### WHAT YOU ARE ASKED TO DO:
Copy the records below exactly, leaving out every picture.

======== RECORDS SHOWN ========

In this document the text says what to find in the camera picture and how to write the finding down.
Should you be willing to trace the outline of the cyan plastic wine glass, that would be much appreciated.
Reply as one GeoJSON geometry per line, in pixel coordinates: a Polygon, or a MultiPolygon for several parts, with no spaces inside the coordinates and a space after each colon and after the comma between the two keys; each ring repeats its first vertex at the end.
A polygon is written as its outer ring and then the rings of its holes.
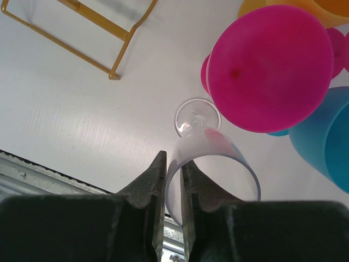
{"type": "Polygon", "coordinates": [[[348,87],[330,88],[303,122],[271,136],[288,135],[297,153],[348,193],[348,87]]]}

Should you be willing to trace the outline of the clear wine glass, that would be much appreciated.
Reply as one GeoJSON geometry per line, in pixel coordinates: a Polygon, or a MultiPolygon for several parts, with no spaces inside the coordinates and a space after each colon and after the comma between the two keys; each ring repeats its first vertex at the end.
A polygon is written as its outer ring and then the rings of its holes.
{"type": "Polygon", "coordinates": [[[179,135],[170,156],[166,176],[165,204],[169,215],[182,225],[180,178],[182,168],[189,163],[218,186],[244,201],[261,200],[261,187],[256,173],[233,141],[219,128],[221,116],[208,100],[194,98],[176,111],[174,127],[179,135]]]}

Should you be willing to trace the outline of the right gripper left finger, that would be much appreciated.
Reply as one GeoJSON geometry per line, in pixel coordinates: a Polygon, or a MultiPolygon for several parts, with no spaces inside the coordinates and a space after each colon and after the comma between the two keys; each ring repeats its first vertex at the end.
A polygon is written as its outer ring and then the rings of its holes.
{"type": "Polygon", "coordinates": [[[160,261],[167,154],[115,194],[1,201],[1,261],[160,261]]]}

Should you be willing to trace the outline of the orange plastic wine glass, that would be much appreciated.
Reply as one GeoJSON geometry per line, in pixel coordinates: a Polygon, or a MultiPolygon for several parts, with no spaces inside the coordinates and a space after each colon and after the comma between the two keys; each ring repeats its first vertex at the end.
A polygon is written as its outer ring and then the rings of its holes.
{"type": "Polygon", "coordinates": [[[316,17],[325,28],[348,24],[348,0],[245,0],[239,8],[238,17],[270,5],[299,7],[316,17]]]}

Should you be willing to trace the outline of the magenta wine glass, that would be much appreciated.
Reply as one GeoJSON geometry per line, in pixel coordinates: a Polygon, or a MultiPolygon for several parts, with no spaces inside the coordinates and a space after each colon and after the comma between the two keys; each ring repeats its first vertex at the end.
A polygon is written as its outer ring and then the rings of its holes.
{"type": "Polygon", "coordinates": [[[334,54],[327,30],[290,5],[256,9],[230,24],[201,68],[220,113],[256,133],[289,129],[324,100],[334,54]]]}
{"type": "Polygon", "coordinates": [[[337,77],[343,69],[348,72],[348,33],[344,35],[338,29],[327,29],[333,54],[334,54],[334,69],[332,78],[337,77]]]}

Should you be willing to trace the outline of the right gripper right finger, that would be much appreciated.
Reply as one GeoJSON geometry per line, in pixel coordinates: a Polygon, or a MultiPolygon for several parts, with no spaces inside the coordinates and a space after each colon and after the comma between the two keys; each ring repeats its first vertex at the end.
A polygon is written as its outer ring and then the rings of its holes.
{"type": "Polygon", "coordinates": [[[348,261],[348,209],[333,201],[242,201],[182,167],[187,261],[348,261]]]}

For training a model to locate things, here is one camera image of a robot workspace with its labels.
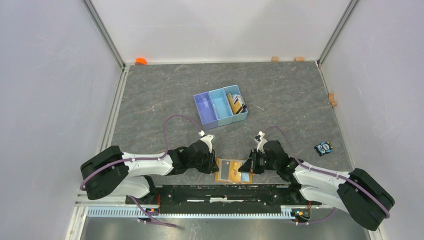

========

### TASK RESULT:
In this document the text says what to find in the camera picture and how to write the finding down.
Should you be willing to trace the outline of the cyan plastic wine glass, that would be much appreciated.
Reply as one GeoJSON geometry per line, in pixel coordinates: a Polygon, or a MultiPolygon for several parts, with no spaces inside the coordinates and a space after each colon and after the comma between the two keys; each ring repeats its first vertex at the end.
A polygon is written as its outer ring and then the rings of its holes.
{"type": "Polygon", "coordinates": [[[348,87],[330,88],[303,122],[271,136],[288,135],[297,153],[348,193],[348,87]]]}

Should you be willing to trace the outline of the clear wine glass, that would be much appreciated.
Reply as one GeoJSON geometry per line, in pixel coordinates: a Polygon, or a MultiPolygon for several parts, with no spaces inside the coordinates and a space after each colon and after the comma between the two keys; each ring repeats its first vertex at the end.
A polygon is written as its outer ring and then the rings of its holes.
{"type": "Polygon", "coordinates": [[[179,135],[170,156],[166,176],[165,204],[169,215],[182,225],[180,178],[182,168],[189,163],[218,186],[244,201],[261,200],[261,187],[256,173],[233,141],[219,128],[221,116],[208,100],[194,98],[176,111],[174,127],[179,135]]]}

Should you be willing to trace the outline of the right gripper left finger, that would be much appreciated.
Reply as one GeoJSON geometry per line, in pixel coordinates: a Polygon, or a MultiPolygon for several parts, with no spaces inside the coordinates and a space after each colon and after the comma between the two keys; each ring repeats its first vertex at the end.
A polygon is written as its outer ring and then the rings of its holes.
{"type": "Polygon", "coordinates": [[[160,261],[167,154],[115,194],[1,201],[1,261],[160,261]]]}

Should you be willing to trace the outline of the orange plastic wine glass, that would be much appreciated.
Reply as one GeoJSON geometry per line, in pixel coordinates: a Polygon, or a MultiPolygon for several parts, with no spaces inside the coordinates and a space after each colon and after the comma between the two keys; each ring repeats its first vertex at the end.
A polygon is written as its outer ring and then the rings of its holes.
{"type": "Polygon", "coordinates": [[[316,17],[325,28],[348,24],[348,0],[245,0],[239,8],[238,17],[270,5],[299,7],[316,17]]]}

Should you be willing to trace the outline of the magenta wine glass, that would be much appreciated.
Reply as one GeoJSON geometry per line, in pixel coordinates: a Polygon, or a MultiPolygon for several parts, with no spaces inside the coordinates and a space after each colon and after the comma between the two keys; each ring repeats its first vertex at the end.
A polygon is written as its outer ring and then the rings of its holes.
{"type": "Polygon", "coordinates": [[[334,54],[327,30],[290,5],[256,9],[230,24],[201,68],[220,113],[256,133],[289,129],[324,100],[334,54]]]}
{"type": "Polygon", "coordinates": [[[337,77],[343,69],[348,72],[348,33],[344,35],[338,29],[327,29],[333,54],[334,54],[334,69],[332,78],[337,77]]]}

Should you be willing to trace the outline of the right gripper right finger, that would be much appreciated.
Reply as one GeoJSON geometry per line, in pixel coordinates: a Polygon, or a MultiPolygon for several parts, with no spaces inside the coordinates and a space after each colon and after the comma between the two keys; each ring repeats its first vertex at the end.
A polygon is written as its outer ring and then the rings of its holes.
{"type": "Polygon", "coordinates": [[[348,261],[348,209],[333,201],[242,201],[182,167],[187,261],[348,261]]]}

For training a model to locate things, here is one camera image of a robot workspace with its labels.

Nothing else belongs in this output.